Don’t Just Do Something, Stand There!


If you’ve been asked in the past two weeks what to do about the market (and who hasn’t), I’m sure your response has been something along the lines of…“Nothing.”

There are, of course, more eloquent ways to express that sentiment. And, let’s face it, when it seems that everyone is asking that question – it’s generally well past the time when it is prudent to try and do something. Still, it seems that throughout my professional career, every time the market plunges (even when it stays down for an extended period), the pundits all seem to say the same thing; “the fundamentals are sound,” “we’re going through a period of short-term volatility”, sometimes even that that period of “short-term volatility” was anticipated (apparently even an innocuous footnote about the possibility of such things “counts”).

Naturally, we’d all like to believe is that we don’t need to do anything in these times of - “uncertainty” - because, well ahead of the current tumult, things have already been done to protect us on the downside. However much we would like to believe that, there’s something to be said for a timely, comforting voice of reassurance. Better yet if that reassurance comes from someone knowledgeable in such matters – and better still when that reassurance comes from someone familiar with the particulars of our investment portfolio. That’s why, to some extent, I find the platitudes from various economists somewhat disingenuous; not only are they blissfully ignorant of my own personal asset allocation, what they always seem to be saying, IMHO, is “don’t take your money away from us.”

Still, plan sponsor fiduciaries are generally appreciative of those messages. They bear responsibility for the prudence of such investments, after all – and the reassurances of experts that prudence has been manifested in their decisions (or their non-decisions) is understandably welcome. Most are only too happy to pass along those reassurances to the those on whose behalf their decisions (or non-decisions) have been made.

Those retirement plan participants are often reminded that their 401(k)s are long-term investments, that they continue to benefit from the on-going benefits of dollar-cost averaging, and perhaps increasingly that their investment in a diversified asset allocation “solution” means that they needn’t concern themselves with those kind of interim swings. And, for the most part, at least in my experience, on a day-to-day basis most are oblivious to a fault about the status of those investments. They may have a passing awareness that the markets are down, and some consciousness that their retirement plan investments could be impacted.
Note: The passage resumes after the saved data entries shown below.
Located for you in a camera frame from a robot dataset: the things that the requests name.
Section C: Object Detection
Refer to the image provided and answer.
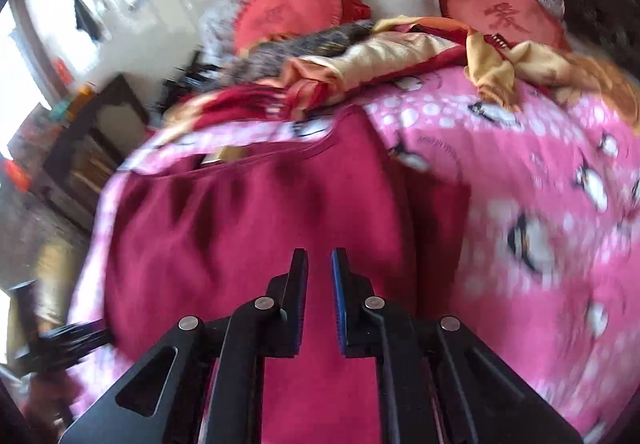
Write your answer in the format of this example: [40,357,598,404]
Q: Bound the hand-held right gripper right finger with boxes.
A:
[331,248,585,444]

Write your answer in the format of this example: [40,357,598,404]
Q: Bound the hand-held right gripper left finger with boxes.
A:
[59,248,308,444]

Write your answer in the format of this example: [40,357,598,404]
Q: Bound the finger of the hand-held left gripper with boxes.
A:
[35,316,115,360]

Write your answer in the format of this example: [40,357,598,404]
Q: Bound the dark red knit garment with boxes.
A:
[102,106,473,444]

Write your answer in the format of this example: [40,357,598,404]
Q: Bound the dark wooden nightstand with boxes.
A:
[42,74,151,229]

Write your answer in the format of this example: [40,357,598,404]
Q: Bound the pink penguin print blanket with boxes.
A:
[65,68,640,444]

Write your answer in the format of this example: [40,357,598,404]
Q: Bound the yellow orange blanket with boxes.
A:
[165,16,640,129]

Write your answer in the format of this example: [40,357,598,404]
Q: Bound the dark patterned cloth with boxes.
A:
[220,21,376,84]

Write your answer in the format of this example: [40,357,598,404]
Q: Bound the red heart pillow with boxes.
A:
[232,0,371,52]
[435,0,571,49]

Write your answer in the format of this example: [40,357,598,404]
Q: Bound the dark hanging cloth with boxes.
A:
[72,0,113,43]

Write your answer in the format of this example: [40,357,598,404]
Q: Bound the black frame object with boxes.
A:
[162,51,223,112]

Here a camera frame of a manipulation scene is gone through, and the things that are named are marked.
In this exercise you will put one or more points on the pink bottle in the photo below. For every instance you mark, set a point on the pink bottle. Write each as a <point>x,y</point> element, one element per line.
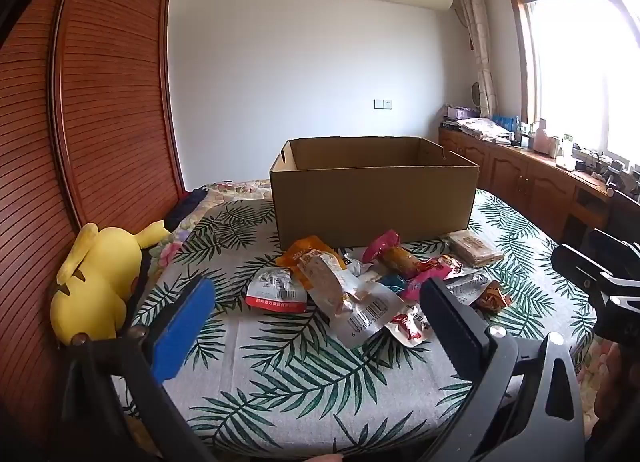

There is, however, a new generation of participant-investor emerging. One that has, consciously or, increasingly, unconsciously, relinquished control of that portfolio to experts – individual advisers, perhaps in the form of managed accounts, or less personalized solutions, such as target-date funds. What remains to be seen is how some of these “proxies” will fare in troubled markets – and perhaps just as importantly, how they will be perceived as doing.

Tough times can engender resentment and, in extreme cases, litigation. But they can also foster an appreciation for past expert counsel, and that current reassurance that the storm has been anticipated – and tough times can bring opportunity.

So, are the portfolios you’re responsible for standing pat – or just standing still?